[Prompt]: Give back an exact repetition of the material below, from its first line through the line that contains "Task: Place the", both included, minus the pictures.

::::::::::

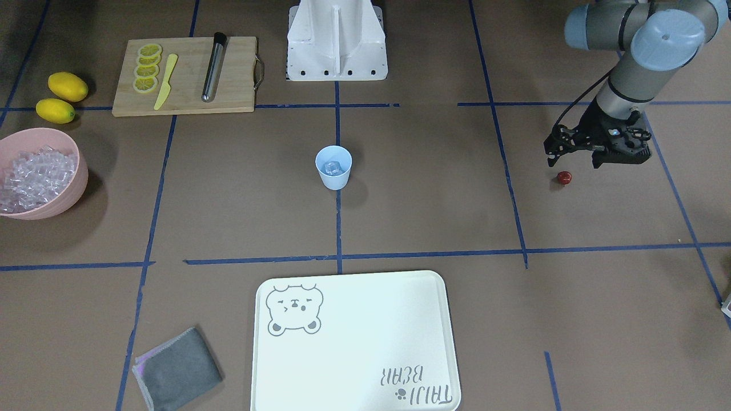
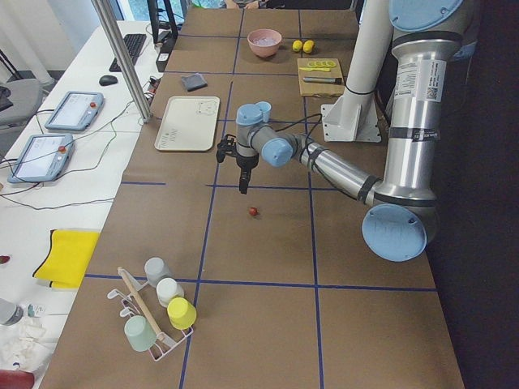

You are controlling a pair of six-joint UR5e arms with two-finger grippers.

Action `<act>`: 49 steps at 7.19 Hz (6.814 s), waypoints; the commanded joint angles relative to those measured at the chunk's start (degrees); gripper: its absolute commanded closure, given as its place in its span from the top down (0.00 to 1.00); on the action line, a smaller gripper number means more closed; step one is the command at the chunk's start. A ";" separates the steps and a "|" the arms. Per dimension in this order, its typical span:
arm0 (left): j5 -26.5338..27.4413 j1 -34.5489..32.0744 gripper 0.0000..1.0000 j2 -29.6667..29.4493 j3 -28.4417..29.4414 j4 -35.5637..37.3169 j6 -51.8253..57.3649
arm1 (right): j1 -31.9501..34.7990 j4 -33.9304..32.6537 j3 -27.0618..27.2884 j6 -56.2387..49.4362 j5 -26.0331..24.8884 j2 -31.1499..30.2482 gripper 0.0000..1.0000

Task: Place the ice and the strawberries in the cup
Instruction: 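Lower the left gripper onto the red strawberry and grasp it, then carry the strawberry with the left gripper over the blue cup, then lower the strawberry into the blue cup and open the left gripper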

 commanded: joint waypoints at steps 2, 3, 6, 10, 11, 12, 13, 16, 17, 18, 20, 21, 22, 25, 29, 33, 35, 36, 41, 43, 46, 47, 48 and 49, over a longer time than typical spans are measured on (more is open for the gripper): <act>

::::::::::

[Written response]:
You are controlling a pair of six-joint UR5e arms with two-finger grippers.

Action `<act>`: 49 steps at 7.19 Hz (6.814 s), waypoints; the commanded joint angles relative to those measured at the chunk's start (degrees); gripper: its absolute commanded closure, given as its place in its span from the top down (0.00 to 1.00); on the action line, a smaller gripper number means more closed; step one is the command at the chunk's start. A ";" separates the steps and a "|" the arms. Per dimension in this order, its typical span:
arm0 (left): j5 -26.5338..27.4413 j1 -34.5489..32.0744 gripper 0.0000..1.0000 j2 -29.6667..29.4493 j3 -28.4417..29.4414 j4 -35.5637..37.3169 j6 -51.8253..57.3649
arm1 (right): j1 -31.9501..34.7990 j4 -33.9304..32.6537 j3 -27.0618..27.2884 j6 -56.2387..49.4362 j5 -26.0331..24.8884 j2 -31.1499..30.2482 gripper 0.0000..1.0000

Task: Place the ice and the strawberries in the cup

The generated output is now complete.